The design is optimized for stand-by power-consumption, AFAIK. You can
make a time-slot protocol use many powers-of-10 lower energy than the
comparable CSMA/CA wireless schemes, since you don't have to have the
receiver enabled other than at the exact times you _know_ you can get a
timeslot sent to you or an inquiry/broadcast. And this has it's
implications elsewhere of course.

Re. your concerns below. I think everybody who wants to use BT as a full
wireless network shares them. The problem again is that it was more
designed as a cable-replacement for personal cells, very low standby power
and a very robust voice-carrier. You can get around all of the problems by
having suitably clever access points, taking up / taking down links,
repeaters god knows what however :) It'll be interesting to see what
"work-arounds" will be most popular.. (and the guys in the
interop-departments will probably get their hands full :) 

/Bjorn

>   So you can't do a whole lot of IP like things.
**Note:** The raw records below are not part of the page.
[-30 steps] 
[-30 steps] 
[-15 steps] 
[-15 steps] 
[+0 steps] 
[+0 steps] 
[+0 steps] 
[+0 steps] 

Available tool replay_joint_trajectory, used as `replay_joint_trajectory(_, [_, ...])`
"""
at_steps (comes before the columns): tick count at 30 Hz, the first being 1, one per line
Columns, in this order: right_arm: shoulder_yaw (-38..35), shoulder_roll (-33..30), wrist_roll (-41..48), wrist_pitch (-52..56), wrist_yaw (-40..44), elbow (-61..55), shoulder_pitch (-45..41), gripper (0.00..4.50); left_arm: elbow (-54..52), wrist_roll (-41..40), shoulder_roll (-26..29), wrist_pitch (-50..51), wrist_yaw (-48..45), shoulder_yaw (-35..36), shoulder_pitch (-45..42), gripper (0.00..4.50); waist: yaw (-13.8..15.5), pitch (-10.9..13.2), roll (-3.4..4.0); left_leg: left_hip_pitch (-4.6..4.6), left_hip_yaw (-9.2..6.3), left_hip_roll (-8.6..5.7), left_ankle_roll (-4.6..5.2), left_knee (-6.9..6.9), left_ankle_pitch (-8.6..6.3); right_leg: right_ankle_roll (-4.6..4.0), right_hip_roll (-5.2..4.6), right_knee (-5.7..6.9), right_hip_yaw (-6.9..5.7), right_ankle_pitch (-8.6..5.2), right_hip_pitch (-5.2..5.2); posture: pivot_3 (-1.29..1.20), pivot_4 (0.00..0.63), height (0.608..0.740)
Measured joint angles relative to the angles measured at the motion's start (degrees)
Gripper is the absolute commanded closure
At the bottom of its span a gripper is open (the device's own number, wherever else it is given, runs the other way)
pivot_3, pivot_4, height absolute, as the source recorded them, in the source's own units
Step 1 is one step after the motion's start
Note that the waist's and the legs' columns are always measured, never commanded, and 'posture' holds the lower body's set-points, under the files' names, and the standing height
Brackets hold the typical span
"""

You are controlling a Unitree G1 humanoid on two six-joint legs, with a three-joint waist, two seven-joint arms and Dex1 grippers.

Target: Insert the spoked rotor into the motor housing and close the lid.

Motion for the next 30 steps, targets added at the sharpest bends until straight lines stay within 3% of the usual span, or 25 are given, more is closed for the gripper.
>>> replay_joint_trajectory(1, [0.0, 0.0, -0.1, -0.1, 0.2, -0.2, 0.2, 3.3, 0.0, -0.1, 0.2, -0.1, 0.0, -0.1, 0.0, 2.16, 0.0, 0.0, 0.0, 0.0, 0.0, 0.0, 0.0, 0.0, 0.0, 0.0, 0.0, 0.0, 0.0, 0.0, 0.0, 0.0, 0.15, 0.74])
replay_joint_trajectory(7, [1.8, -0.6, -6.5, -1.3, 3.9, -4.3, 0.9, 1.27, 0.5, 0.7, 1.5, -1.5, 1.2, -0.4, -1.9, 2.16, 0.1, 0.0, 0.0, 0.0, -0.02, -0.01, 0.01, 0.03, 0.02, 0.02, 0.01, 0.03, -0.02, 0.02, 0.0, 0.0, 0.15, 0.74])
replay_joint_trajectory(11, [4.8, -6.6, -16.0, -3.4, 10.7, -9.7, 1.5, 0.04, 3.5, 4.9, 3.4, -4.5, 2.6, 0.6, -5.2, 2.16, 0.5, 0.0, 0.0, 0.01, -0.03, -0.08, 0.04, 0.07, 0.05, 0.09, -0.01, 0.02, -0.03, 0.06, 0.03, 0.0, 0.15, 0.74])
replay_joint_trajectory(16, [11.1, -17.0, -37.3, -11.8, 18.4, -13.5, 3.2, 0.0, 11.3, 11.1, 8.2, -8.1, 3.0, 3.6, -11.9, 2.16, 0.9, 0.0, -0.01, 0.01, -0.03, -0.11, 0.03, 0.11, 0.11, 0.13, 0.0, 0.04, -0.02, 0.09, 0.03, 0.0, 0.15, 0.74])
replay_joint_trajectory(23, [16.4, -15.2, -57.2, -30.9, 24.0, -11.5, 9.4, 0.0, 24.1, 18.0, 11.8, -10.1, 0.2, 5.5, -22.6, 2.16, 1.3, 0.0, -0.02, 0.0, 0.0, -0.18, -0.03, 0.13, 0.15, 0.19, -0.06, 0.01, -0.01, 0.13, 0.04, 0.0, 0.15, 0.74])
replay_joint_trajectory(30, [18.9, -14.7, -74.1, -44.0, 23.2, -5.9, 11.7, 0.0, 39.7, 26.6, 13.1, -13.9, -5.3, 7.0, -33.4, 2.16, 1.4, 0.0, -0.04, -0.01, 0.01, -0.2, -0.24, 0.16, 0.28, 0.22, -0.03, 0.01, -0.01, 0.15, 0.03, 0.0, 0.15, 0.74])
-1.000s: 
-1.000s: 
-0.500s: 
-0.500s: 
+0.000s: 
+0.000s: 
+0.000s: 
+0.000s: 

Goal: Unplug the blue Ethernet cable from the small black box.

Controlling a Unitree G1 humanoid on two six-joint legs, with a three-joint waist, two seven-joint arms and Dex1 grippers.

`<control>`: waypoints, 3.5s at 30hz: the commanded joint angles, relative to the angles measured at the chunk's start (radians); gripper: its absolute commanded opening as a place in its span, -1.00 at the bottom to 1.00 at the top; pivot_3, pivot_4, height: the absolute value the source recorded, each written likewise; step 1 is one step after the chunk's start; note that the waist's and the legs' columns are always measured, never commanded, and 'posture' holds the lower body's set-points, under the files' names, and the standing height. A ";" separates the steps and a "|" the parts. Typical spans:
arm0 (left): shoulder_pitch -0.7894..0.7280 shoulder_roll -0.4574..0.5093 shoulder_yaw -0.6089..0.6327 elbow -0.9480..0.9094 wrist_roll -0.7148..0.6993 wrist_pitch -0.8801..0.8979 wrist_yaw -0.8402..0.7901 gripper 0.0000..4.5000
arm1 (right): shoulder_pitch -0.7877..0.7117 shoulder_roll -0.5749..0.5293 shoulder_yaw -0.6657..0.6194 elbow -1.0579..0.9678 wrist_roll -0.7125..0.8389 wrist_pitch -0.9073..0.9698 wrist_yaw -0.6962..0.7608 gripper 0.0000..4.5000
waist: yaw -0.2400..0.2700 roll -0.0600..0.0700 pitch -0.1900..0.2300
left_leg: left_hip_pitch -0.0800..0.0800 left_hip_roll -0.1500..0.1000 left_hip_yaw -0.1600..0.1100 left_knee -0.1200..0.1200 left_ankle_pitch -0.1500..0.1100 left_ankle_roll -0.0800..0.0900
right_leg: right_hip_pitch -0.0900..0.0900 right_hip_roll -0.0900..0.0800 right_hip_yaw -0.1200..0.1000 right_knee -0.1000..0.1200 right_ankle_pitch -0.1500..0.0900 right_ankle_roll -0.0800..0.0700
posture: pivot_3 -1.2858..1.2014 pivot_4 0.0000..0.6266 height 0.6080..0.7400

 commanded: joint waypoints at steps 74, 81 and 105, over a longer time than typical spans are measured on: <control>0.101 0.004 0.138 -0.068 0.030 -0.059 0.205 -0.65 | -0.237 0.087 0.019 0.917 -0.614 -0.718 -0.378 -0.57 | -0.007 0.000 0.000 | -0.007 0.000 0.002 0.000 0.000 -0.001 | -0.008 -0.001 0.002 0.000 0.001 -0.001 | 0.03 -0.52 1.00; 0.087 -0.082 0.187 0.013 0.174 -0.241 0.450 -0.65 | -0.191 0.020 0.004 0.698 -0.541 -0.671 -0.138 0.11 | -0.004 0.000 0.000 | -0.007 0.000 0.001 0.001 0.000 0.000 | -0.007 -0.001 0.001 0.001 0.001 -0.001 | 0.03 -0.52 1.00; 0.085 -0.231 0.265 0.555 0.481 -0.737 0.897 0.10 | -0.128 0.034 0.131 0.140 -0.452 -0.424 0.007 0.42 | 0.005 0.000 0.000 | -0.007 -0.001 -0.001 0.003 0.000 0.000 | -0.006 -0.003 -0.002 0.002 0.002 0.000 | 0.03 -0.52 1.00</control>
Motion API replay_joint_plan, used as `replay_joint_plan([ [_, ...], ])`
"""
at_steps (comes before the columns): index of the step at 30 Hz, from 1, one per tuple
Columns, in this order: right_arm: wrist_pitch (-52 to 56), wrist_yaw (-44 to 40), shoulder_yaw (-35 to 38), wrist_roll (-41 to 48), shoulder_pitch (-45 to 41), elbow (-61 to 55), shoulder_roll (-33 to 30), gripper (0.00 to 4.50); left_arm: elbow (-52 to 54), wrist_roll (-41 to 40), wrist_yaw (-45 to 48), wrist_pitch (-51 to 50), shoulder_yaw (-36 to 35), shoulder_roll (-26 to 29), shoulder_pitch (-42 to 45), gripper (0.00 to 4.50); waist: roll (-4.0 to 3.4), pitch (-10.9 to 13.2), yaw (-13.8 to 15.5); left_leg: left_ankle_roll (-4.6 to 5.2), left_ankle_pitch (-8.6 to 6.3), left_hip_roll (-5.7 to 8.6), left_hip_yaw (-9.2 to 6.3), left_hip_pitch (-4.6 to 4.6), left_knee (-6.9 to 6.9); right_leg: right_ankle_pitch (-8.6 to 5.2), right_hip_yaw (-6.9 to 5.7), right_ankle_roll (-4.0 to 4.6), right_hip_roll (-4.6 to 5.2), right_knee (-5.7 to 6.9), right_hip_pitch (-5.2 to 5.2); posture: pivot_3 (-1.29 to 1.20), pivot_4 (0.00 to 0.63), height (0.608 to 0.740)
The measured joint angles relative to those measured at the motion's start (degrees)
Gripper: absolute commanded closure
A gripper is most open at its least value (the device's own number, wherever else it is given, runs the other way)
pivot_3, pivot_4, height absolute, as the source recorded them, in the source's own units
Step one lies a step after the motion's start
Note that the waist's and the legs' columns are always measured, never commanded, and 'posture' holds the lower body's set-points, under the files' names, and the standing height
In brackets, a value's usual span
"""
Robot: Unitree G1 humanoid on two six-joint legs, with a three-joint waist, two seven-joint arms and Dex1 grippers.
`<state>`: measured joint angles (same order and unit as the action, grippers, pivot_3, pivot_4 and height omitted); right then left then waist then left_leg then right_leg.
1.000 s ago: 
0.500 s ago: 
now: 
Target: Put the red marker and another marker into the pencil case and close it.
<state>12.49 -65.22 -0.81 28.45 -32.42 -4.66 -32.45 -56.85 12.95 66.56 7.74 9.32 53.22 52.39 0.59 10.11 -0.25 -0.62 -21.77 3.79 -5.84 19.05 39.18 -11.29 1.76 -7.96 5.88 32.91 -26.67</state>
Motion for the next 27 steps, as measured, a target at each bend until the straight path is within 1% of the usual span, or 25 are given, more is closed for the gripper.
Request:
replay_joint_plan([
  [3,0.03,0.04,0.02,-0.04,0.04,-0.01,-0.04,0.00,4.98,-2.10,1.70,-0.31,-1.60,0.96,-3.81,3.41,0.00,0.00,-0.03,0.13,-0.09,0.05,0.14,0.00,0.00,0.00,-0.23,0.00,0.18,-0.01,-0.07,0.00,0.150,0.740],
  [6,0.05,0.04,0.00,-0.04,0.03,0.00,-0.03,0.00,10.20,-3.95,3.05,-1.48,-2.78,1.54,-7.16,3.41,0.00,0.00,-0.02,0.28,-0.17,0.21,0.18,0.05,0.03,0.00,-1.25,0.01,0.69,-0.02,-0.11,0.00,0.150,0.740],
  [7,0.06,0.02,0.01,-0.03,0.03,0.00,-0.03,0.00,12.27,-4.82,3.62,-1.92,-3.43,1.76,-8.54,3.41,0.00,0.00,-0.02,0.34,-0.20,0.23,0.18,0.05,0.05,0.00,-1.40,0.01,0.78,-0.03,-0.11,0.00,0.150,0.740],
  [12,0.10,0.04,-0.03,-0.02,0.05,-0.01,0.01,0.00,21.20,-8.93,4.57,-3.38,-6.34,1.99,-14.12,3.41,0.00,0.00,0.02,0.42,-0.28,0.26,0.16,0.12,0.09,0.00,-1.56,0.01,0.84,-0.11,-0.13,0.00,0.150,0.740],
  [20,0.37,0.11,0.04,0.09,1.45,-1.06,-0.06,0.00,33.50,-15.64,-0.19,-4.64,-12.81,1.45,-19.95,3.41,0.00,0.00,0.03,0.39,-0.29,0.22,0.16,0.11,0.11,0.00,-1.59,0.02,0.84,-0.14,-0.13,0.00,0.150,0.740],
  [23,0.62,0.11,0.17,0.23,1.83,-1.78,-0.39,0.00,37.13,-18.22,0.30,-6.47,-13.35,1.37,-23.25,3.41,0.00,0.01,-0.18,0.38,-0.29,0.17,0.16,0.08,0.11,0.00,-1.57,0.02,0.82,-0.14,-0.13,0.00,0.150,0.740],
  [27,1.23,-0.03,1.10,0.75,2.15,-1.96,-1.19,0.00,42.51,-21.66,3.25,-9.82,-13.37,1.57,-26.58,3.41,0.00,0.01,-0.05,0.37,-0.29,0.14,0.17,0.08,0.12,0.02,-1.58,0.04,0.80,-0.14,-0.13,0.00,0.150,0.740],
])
Broadcast an IP packet -
>   like a SNMP trap or ARP or such like in any easy way, when something
>   goes wrong. First you have to form a pico net, which can take time
>   and then some, more to negotiate connections, PPP what ever.
> 
>   With each piconet you can only have 7 devices with one master how how are you
>   going to have lots of embedded devices next to each other in a house? i.e.
>   your kitchen area or audio/visual entertainment system? Surely a more
>   practical system is to establish connectionless links so they can mostly
>   stay quiet and quickly send data when they have something to say to an
>   arbitrary device?
> 
>   Also if you want to send a message to a particular bluetooth device, how do
>   you refer to it. Typically in Internet land you have a domain name which
>   stays relatively constant, an IP address which can change occasionally (but
>   which DNS will map the domain name to automatically) with the link address
>   only usable by immeadiate neibours.